**Your goal**: Set down the data below without change, skipping the pictures it holds.

**Information shown**:
== Segment start ==
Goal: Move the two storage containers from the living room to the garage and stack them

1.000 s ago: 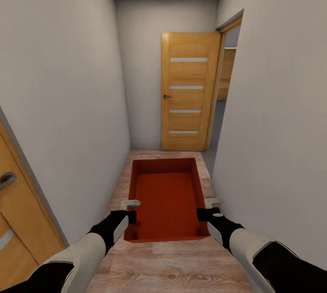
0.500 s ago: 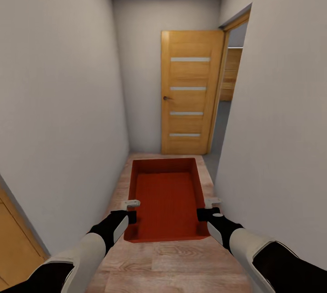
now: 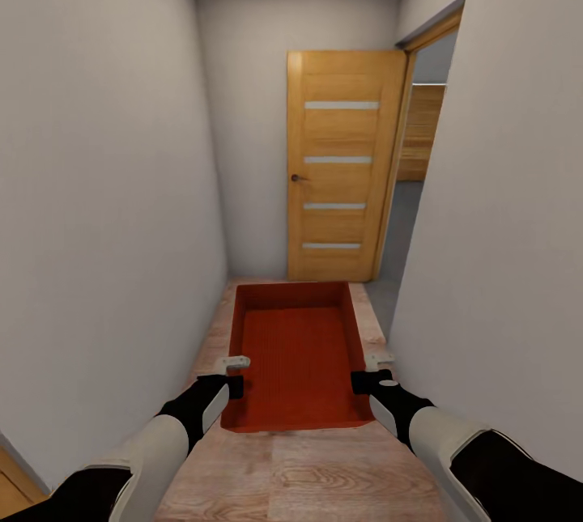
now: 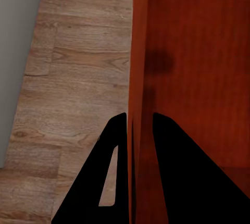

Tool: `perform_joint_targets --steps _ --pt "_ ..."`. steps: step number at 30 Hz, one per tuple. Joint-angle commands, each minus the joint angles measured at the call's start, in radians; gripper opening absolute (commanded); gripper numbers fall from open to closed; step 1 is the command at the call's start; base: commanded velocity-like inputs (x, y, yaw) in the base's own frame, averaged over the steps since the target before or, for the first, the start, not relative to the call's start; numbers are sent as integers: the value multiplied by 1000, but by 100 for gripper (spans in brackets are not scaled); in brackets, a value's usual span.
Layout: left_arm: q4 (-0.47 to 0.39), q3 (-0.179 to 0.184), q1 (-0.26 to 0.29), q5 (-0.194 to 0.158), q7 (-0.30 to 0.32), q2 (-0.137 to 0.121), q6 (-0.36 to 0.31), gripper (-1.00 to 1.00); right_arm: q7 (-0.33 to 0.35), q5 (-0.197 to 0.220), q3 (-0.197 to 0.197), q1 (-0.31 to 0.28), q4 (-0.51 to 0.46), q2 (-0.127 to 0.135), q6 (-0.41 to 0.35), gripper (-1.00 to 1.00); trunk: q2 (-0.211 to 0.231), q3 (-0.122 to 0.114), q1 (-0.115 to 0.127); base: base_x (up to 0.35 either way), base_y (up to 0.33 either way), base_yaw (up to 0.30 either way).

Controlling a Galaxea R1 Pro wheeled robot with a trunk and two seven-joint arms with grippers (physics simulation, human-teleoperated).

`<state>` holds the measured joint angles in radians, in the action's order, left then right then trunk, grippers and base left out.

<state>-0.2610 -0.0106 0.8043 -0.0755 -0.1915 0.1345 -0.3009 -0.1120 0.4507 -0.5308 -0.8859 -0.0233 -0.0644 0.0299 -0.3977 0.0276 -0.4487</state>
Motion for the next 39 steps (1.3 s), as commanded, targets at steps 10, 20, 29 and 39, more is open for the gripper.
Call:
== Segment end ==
**Worked solution**:
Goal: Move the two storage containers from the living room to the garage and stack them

1.000 s ago: 
0.500 s ago: 
now: 
now: 

Tool: `perform_joint_targets --steps _ --pt "_ ..."`. steps: step number at 30 Hz, one per tuple. Joint-angle commands, each minus the joint angles measured at the call's start, in radians; gripper opening absolute (commanded); gripper numbers fall from open to closed; step 1 is the command at the call's start; base: commanded velocity-like inputs (x, y, yaw) in the base's own frame, averaged over the steps since the target before or, for the first, the start, not relative to the call's start; numbers are sent as integers: the value multiplied by 1000, but by 100 for gripper (spans in brackets are not scaled); in brackets, a value's usual span.
Layout: left_arm: q4 (-0.47 to 0.39), q3 (-0.179 to 0.184), q1 (-0.26 to 0.29), q5 (-0.194 to 0.158), q7 (-0.30 to 0.32), q2 (-0.137 to 0.121), q6 (-0.36 to 0.31), gripper (-1.00 to 1.00); right_arm: q7 (-0.33 to 0.35), q5 (-0.197 to 0.220), q3 (-0.197 to 0.197), q1 (-0.31 to 0.28), q4 (-0.51 to 0.46), q2 (-0.127 to 0.135), q6 (-0.41 to 0.35), gripper (-1.00 to 1.00); trunk: q2 (-0.211 to 0.231), q3 (-0.122 to 0.114), q1 (-0.115 to 0.127); base: base_x (up to 0.35 either way), base_y (up to 0.33 either way), base_yaw (up to 0.30 either way).

Controlling a Galaxea R1 Pro wheeled robot with a trunk and two seven-joint arms with grippers (physics simulation, human-teleoperated).

`<state>` holds the measured joint angles in radians, in the action's order, left then right then trunk, grippers and base left out.

<state>-0.2610 -0.0106 0.8043 -0.0755 -0.1915 0.1345 -0.3009 -0.1120 0.4507 -0.5308 -0.8859 -0.0233 -0.0644 0.0299 -0.3977 0.0276 -0.4487</state>
Motion for the next 39 steps (1.3 s), as commanded, targets at steps 10, 20, 29 and 39, more is open for the gripper.
Call:

That finishes the output.